- Opening Delimiter -
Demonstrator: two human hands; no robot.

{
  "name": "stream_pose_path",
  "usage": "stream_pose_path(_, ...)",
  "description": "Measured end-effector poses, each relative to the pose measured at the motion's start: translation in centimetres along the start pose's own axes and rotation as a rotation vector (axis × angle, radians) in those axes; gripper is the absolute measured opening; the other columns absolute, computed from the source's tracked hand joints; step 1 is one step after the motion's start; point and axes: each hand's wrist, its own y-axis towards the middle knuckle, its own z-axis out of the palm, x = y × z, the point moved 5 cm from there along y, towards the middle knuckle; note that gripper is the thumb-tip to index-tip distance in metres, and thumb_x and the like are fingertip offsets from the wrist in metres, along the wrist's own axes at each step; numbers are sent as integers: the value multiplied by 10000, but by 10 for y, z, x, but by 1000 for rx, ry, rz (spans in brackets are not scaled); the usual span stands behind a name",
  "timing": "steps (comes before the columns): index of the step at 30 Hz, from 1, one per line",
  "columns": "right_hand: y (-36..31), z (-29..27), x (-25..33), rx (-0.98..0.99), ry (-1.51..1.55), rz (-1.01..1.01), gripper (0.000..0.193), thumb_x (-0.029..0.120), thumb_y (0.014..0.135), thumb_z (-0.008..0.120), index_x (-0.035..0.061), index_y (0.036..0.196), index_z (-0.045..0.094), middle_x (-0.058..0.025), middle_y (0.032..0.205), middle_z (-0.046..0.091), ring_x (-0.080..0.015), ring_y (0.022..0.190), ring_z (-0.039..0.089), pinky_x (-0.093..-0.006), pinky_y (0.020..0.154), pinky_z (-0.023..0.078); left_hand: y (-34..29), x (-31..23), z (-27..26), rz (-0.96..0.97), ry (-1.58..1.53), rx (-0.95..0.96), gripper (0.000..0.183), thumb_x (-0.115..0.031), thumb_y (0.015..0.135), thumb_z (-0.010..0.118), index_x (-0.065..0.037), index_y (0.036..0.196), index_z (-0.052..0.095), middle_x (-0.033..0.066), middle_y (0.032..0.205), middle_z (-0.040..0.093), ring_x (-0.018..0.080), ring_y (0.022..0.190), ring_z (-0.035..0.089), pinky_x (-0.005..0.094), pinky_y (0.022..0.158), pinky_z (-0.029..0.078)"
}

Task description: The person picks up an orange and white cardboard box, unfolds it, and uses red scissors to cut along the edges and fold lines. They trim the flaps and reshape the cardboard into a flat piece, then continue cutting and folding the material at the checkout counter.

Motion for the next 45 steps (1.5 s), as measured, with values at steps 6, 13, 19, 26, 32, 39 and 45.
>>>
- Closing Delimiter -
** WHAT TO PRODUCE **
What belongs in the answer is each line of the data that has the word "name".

** ANSWER FOR THE TASK **
  "name": "stream_pose_path",
  "description": "Measured end-effector poses, each relative to the pose measured at the motion's start: translation in centimetres along the start pose's own axes and rotation as a rotation vector (axis × angle, radians) in those axes; gripper is the absolute measured opening; the other columns absolute, computed from the source's tracked hand joints; step 1 is one step after the motion's start; point and axes: each hand's wrist, its own y-axis towards the middle knuckle, its own z-axis out of the palm, x = y × z, the point moved 5 cm from there along y, towards the middle knuckle; note that gripper is the thumb-tip to index-tip distance in metres, and thumb_x and the like are fingertip offsets from the wrist in metres, along the wrist's own axes at each step; numbers are sent as integers: the value multiplied by 10000, but by 10 for y, z, x, but by 1000 for rx, ry, rz (spans in brackets are not scaled); the usual span stands behind a name",

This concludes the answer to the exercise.